LONDON.- The Korean Cultural Centre UK is presenting its 2019 Artist of the Year, Kang Jungsuck, in his first London solo exhibition. Also chosen by South Korean artist Haegue Yang for the BALTIC Artists Award 2019, Kangs work spans across sculpture, video, installation and writing. Presenting new and recent work, the artist harnesses his experience of technology, gaming culture, K-pop, and wider society, as inspiration to form unique environments with multiple realities.
Taking the Futurama exhibit shown at the 1939 New York World's Fair as a departure point which reimagined the world 20 years into the future Kang adopts the exhibits multi-perspective model. Reintroducing three creatures that populated the BALTIC exhibition, a Lilliputian, Self-driving Car and a Human, Kang explores how objects can contain, or be produced from, multiple, intertwined perspectives.

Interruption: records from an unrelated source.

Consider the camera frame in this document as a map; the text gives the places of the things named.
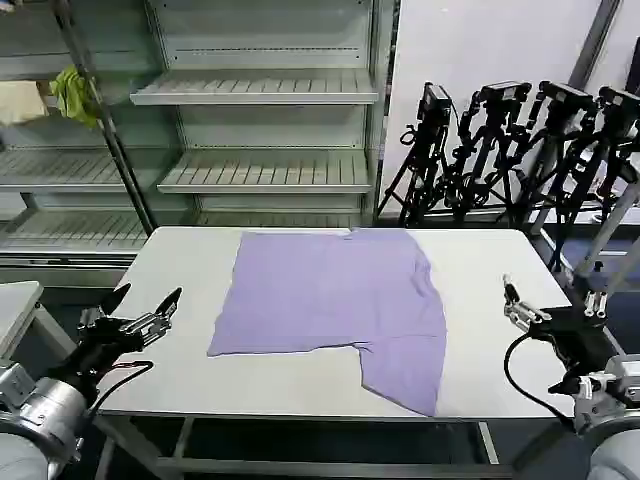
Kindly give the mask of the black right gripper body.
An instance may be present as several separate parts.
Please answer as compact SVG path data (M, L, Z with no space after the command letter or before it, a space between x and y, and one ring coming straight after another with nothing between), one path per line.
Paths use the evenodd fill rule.
M543 312L551 316L545 327L546 338L567 374L602 371L618 354L604 331L604 319L595 314L587 316L584 308L576 306L553 307Z

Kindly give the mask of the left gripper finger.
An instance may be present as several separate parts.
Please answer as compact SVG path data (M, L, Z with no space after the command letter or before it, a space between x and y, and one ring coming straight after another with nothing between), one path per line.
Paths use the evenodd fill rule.
M171 292L154 312L146 313L135 320L126 321L119 332L129 341L133 348L146 348L163 337L171 328L171 318L178 309L182 288Z
M131 284L126 283L107 294L97 306L84 309L81 312L77 329L86 330L94 326L98 319L109 317L121 304L130 288Z

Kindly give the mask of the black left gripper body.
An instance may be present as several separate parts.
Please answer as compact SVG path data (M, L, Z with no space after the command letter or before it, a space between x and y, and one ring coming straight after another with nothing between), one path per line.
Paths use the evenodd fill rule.
M76 349L48 370L50 379L64 382L81 394L97 394L97 386L124 354L143 349L140 331L130 332L124 319L102 317L87 327Z

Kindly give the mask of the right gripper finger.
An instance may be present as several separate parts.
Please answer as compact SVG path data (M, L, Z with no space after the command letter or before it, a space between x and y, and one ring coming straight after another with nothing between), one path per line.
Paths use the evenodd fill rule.
M584 315L587 318L605 319L608 294L604 291L589 291L584 302Z
M535 308L523 301L511 280L511 277L504 274L504 315L510 322L522 331L528 331L533 324L549 322L550 315L540 309Z

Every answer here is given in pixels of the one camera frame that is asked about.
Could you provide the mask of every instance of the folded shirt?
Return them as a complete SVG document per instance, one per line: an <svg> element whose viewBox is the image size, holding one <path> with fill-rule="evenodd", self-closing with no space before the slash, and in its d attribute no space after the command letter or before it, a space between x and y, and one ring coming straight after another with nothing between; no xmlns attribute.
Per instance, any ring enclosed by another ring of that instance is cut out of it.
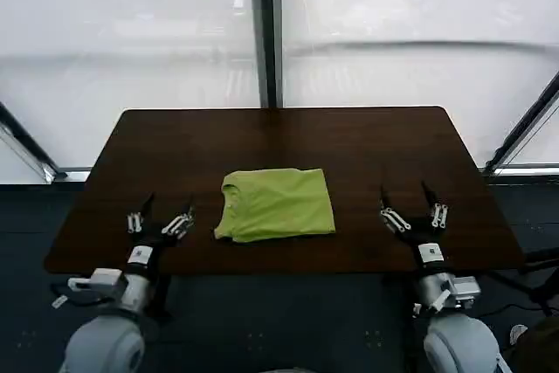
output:
<svg viewBox="0 0 559 373"><path fill-rule="evenodd" d="M322 169L237 171L224 178L216 238L252 242L335 231Z"/></svg>

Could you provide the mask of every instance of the sticker label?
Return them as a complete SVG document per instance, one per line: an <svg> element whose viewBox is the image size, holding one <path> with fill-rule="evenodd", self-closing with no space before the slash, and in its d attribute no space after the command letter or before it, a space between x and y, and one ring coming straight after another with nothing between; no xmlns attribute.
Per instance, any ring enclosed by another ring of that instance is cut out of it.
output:
<svg viewBox="0 0 559 373"><path fill-rule="evenodd" d="M445 260L437 244L422 244L418 248L424 263Z"/></svg>
<svg viewBox="0 0 559 373"><path fill-rule="evenodd" d="M149 257L151 256L151 252L154 250L151 246L140 245L136 246L132 253L130 254L130 258L128 258L128 263L135 262L136 264L143 264L147 265L149 261Z"/></svg>
<svg viewBox="0 0 559 373"><path fill-rule="evenodd" d="M67 300L68 298L62 294L53 303L51 303L51 306L54 307L55 309L58 309L59 307L64 305Z"/></svg>

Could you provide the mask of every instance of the cable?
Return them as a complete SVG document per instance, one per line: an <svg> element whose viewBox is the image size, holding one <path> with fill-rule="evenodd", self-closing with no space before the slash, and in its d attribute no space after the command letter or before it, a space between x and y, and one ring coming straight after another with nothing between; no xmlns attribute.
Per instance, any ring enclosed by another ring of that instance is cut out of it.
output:
<svg viewBox="0 0 559 373"><path fill-rule="evenodd" d="M60 288L62 287L67 288L70 291L70 293L62 293L60 291ZM94 307L94 306L99 306L114 301L114 299L110 297L101 297L96 300L85 300L85 301L71 299L68 294L75 294L75 292L70 290L70 287L68 287L68 284L66 282L51 283L49 285L49 288L51 289L52 294L54 294L57 298L60 297L61 295L66 296L68 298L67 303L75 307Z"/></svg>
<svg viewBox="0 0 559 373"><path fill-rule="evenodd" d="M516 307L516 308L522 309L522 310L528 310L530 312L542 312L543 311L543 309L541 307L524 307L524 306L521 306L521 305L517 305L515 303L509 303L508 305L503 306L500 309L494 310L493 312L487 312L485 314L478 314L476 316L476 318L484 318L486 316L492 316L494 314L500 314L500 313L504 312L505 310L507 310L511 307ZM551 310L555 310L556 312L559 312L559 308L557 308L557 307L549 307L549 308Z"/></svg>

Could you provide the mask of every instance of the wooden table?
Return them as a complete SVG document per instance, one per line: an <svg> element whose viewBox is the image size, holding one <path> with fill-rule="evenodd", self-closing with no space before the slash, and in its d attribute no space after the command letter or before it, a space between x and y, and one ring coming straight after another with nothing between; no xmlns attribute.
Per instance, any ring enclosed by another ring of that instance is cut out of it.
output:
<svg viewBox="0 0 559 373"><path fill-rule="evenodd" d="M215 240L224 176L234 170L323 168L336 234L237 245ZM133 110L125 112L45 259L51 273L122 266L126 215L154 191L165 222L192 193L193 231L162 258L164 274L378 273L414 269L381 222L379 189L421 216L425 180L449 204L443 252L456 269L513 268L521 250L440 107Z"/></svg>

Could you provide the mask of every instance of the metal window mullion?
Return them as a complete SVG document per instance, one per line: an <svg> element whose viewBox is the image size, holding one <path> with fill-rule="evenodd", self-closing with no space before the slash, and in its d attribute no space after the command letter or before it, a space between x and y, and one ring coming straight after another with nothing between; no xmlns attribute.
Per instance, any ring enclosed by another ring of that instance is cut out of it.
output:
<svg viewBox="0 0 559 373"><path fill-rule="evenodd" d="M483 170L485 175L493 174L496 169L503 166L508 157L524 143L527 135L553 107L557 99L559 99L559 73L549 82L537 101L514 126L502 146L495 150L493 159L487 162Z"/></svg>
<svg viewBox="0 0 559 373"><path fill-rule="evenodd" d="M47 183L52 182L54 178L62 178L66 175L2 102L0 102L0 129L3 131L4 141L34 170L39 167L42 177Z"/></svg>
<svg viewBox="0 0 559 373"><path fill-rule="evenodd" d="M260 106L283 107L281 0L252 0Z"/></svg>

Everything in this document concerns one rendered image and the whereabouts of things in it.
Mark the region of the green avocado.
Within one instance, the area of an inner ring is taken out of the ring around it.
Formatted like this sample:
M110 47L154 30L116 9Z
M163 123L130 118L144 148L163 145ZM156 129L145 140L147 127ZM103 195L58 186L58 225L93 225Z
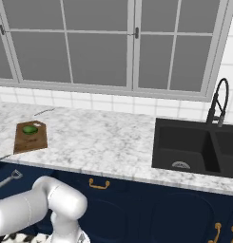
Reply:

The Lilliputian, taking her name from the small, satirized race of people from Lilliput in Jonathan Swifts Gullivers Travels (1726), is an animated doll-like character that inhabits the gallery space via various screens and as a physical model. Dressed similarly to that of a K-pop star, she shares a space with the Self-driving Car; an autonomous vehicle which can be likened to the Tesla Model 3, a car with an inbuilt autopilot function.Lastly the Human gestures to a third, outsider party: the viewer. Playing an ambiguous, voyeuristic role within the exhibition, the Human also nods to contemporary societys current state of transition, in line with, and a product of, such new technological developments.
Kang uses the video game engine as a medium itself, designing his projects simultaneously within this software and in real life. Transgressing the typical boundaries between simulated content and physical sculpture, the spaces in the game and the artists physical studio are mapped to one another, so it is both the studio and exhibition that are eventually embodied in KCCUKs physical gallery space. Positioning the mainstream within an artistic context, Kang observes how changes caused by technological advancements can affect our own perspectives, prompting us to question the future possibilities of such a multi-dimensional world.
The exhibition is organised by Korean Cultural Centre UK and BALTIC Centre for Contemporary Art, Gateshead. Curated by Emma Dean (BALTIC) and Jaemin Cha (KCCUK).